◆ **What the task requires**
Look in the material below for the line with "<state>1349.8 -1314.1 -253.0" and the line with "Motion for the", then set down exactly those two lines and all lines between, nothing more.

◆ **Dataset content**

————————

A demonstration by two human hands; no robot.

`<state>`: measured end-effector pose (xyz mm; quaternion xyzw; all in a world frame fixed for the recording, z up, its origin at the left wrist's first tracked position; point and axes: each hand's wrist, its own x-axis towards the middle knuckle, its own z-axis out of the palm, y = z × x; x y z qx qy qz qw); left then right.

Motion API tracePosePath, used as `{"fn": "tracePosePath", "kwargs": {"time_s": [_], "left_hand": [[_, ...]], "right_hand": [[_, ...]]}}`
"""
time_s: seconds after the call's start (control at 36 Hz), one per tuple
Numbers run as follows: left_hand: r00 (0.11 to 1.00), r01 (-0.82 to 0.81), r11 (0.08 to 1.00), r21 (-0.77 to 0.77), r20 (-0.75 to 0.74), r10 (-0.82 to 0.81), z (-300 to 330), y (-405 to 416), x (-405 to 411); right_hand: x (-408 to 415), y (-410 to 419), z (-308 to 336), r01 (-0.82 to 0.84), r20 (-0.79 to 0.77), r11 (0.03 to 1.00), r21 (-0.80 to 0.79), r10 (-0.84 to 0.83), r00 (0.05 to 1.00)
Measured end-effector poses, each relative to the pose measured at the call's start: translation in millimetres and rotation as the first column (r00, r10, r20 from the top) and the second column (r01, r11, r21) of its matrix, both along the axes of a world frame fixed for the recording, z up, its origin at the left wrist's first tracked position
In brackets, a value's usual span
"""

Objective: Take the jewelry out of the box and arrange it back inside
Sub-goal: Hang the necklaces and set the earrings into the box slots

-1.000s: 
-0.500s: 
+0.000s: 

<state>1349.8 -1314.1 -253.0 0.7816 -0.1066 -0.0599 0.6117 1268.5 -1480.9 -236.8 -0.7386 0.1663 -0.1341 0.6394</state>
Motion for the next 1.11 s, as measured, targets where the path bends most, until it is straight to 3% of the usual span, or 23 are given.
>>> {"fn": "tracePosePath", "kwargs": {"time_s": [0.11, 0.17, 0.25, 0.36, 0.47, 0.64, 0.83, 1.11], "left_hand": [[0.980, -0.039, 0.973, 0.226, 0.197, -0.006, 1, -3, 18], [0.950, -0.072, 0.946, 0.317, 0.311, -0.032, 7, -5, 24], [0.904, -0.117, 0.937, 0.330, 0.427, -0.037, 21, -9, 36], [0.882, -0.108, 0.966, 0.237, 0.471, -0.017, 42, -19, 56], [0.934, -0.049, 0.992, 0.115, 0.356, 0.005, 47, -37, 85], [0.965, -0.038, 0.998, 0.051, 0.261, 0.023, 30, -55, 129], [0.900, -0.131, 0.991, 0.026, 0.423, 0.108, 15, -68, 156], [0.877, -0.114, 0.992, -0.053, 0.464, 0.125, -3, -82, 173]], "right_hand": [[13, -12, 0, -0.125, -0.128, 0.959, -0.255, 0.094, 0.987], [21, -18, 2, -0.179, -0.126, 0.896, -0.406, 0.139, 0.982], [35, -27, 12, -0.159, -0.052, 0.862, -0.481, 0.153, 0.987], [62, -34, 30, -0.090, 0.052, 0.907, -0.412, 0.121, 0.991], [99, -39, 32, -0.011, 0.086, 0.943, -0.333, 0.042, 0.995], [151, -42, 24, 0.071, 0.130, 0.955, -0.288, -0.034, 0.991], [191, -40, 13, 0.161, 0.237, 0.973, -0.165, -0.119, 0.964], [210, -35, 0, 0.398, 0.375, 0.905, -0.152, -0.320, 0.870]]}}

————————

◆ **Answer**
<state>1349.8 -1314.1 -253.0 0.7816 -0.1066 -0.0599 0.6117 1268.5 -1480.9 -236.8 -0.7386 0.1663 -0.1341 0.6394</state>
Motion for the next 1.11 s, as measured, targets where the path bends most, until it is straight to 3% of the usual span, or 23 are given.

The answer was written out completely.